SOURCE RECORDS: Begin

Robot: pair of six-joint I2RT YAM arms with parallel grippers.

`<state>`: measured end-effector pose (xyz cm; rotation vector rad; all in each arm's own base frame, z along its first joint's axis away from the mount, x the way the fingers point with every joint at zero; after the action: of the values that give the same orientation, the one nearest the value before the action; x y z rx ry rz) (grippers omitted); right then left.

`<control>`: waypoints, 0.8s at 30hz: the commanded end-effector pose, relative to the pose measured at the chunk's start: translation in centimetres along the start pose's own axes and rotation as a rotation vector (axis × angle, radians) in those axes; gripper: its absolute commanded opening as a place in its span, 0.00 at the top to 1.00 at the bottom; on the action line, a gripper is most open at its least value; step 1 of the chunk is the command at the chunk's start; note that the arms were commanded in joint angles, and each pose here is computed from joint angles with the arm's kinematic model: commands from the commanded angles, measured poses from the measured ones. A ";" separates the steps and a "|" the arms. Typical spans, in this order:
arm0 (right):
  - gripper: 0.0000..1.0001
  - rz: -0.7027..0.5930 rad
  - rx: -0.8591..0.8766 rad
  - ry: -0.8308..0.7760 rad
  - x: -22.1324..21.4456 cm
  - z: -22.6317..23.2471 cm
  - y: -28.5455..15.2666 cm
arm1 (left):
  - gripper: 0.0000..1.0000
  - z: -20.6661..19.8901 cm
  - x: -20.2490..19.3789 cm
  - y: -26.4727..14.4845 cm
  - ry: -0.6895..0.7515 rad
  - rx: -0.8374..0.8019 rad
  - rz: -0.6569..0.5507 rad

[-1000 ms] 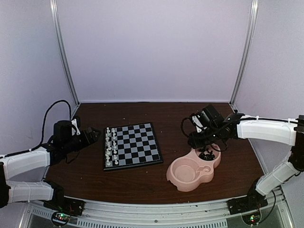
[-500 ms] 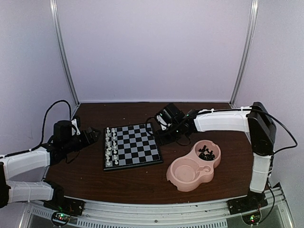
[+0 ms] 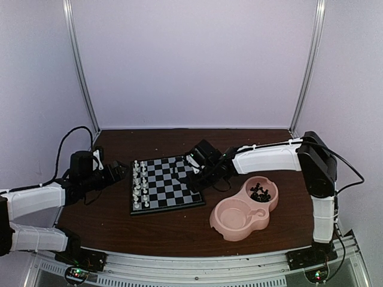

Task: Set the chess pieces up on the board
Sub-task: Place the king on a1.

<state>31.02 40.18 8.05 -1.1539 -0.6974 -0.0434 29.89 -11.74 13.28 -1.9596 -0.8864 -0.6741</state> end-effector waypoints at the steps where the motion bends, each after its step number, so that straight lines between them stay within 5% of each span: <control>1: 0.49 -0.021 0.009 -0.033 0.5 1.1 0.5 | 0.07 -1.7 2.0 -0.3 0.019 -0.057 -0.056; 9: 0.33 -0.022 -0.007 -0.051 0.3 1.0 0.8 | 0.07 -1.7 2.1 -0.5 0.023 -0.057 -0.061; 24: 0.38 -0.241 -0.037 -0.018 2.2 -0.5 -5.5 | 0.10 -5.5 1.7 0.4 0.178 -0.192 -0.012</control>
<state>29.93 38.83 9.74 -1.1439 -0.7816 -0.0794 30.04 -13.69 15.18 -2.0121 -0.8154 -0.7954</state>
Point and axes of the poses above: each gripper's point midway between its finger pads, its own y axis out along the fingers, its own z axis along the line the jaws close on, x = y × z, the point moved 2 cm from there along -y, back along the fingers, and after that the axes turned 7 degrees about y, right-handed, at the moved point
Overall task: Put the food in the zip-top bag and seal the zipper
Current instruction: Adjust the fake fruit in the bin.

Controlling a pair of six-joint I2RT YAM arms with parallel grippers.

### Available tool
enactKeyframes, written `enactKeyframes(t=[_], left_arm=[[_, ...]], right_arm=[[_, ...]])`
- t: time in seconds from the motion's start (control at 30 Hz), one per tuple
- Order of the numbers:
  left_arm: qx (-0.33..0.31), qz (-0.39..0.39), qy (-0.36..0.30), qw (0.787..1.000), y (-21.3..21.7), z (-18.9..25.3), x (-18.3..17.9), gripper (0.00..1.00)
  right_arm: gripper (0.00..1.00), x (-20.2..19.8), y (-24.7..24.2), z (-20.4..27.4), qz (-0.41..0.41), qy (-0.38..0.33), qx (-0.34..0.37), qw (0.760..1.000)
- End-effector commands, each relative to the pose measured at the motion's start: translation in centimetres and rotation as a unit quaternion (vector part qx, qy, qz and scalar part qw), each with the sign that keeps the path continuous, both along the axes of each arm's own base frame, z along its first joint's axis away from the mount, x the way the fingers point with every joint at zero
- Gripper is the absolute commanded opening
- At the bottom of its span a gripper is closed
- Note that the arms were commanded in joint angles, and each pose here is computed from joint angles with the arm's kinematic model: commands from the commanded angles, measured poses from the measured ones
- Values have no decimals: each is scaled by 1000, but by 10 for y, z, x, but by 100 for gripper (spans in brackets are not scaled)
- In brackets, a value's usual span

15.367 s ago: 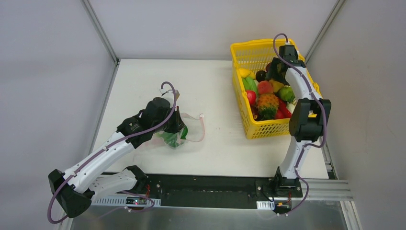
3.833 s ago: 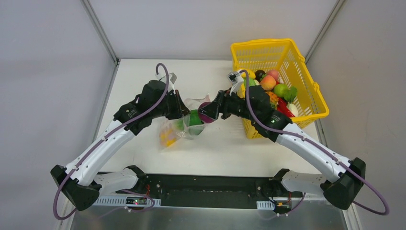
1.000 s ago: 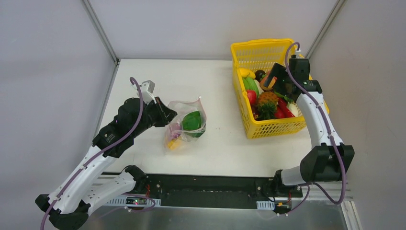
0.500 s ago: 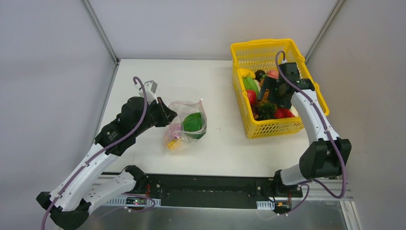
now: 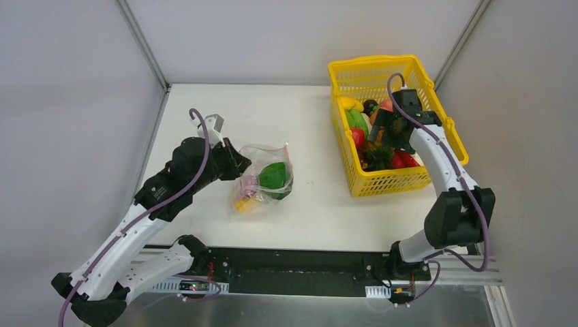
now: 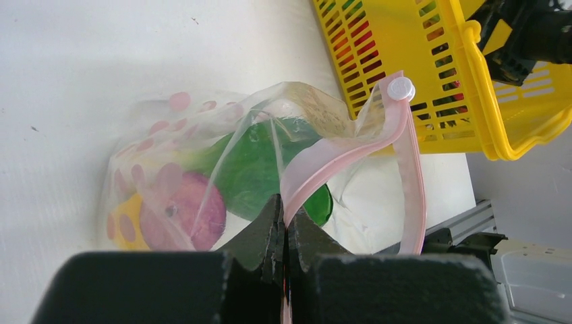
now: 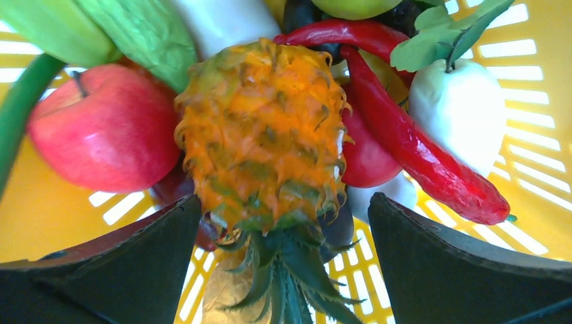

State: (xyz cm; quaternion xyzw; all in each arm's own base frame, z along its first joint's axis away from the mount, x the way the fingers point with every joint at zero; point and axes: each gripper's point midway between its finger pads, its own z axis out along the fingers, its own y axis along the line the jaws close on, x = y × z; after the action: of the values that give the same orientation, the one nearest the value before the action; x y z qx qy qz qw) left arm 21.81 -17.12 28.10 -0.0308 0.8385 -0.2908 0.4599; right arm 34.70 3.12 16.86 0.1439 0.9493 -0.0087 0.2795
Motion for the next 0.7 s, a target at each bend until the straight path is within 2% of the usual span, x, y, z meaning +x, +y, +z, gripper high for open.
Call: enactKeyframes(t=[0.0,0.13,0.37,0.5,0.57,0.67], left_arm=[[-5,-10,-20,1000,-2,17,1,0],[-10,-15,-21,1000,-5,20,0,0],[-8,-9,-24,1000,-1,21,-1,0],[-5,-8,-20,1000,-1,19,0,0],[-4,-10,-18,1000,-2,19,0,0],[-6,-11,-16,1000,-4,17,1,0]], right_arm=[[94,3,-12,-23,-21,19,-36,999],[75,9,3,-20,-4,1,4,1000],[54,39,22,43,13,-173,65,983],[55,59,17,62,20,-232,48,971],[56,72,8,61,17,-229,21,973],[66,98,-1,51,21,-209,-3,978]])
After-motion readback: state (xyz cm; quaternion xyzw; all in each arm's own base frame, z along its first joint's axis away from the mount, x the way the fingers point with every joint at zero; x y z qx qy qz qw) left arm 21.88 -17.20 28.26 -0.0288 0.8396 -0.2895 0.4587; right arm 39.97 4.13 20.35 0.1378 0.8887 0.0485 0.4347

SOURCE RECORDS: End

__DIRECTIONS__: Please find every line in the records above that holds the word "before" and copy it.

__TASK OUTPUT__:
`<state>`: measured end-effector pose (xyz cm; rotation vector rad; all in each arm's own base frame, z along its first joint's axis away from the mount, x the way the fingers point with every joint at zero; after the action: of the values that give the same orientation, the one nearest the value before the action; x y z rx ry rz) (grippers omitted); right then left.
State: (xyz cm; quaternion xyzw; all in each arm's own base frame, z along its first joint's axis away from the mount, x the way the fingers point with every joint at zero; point and axes: each gripper's point midway between its finger pads, its own z axis out along the fingers, its own y axis along the line the jaws close on, x = y × z; after the action: of the values that give the same orientation, the one nearest the value before the action; x y z qx qy qz qw) left arm 21.81 -17.12 28.10 -0.0308 0.8385 -0.2908 0.4599; right arm 34.70 3.12 16.86 0.1439 0.9493 -0.0087 0.2795

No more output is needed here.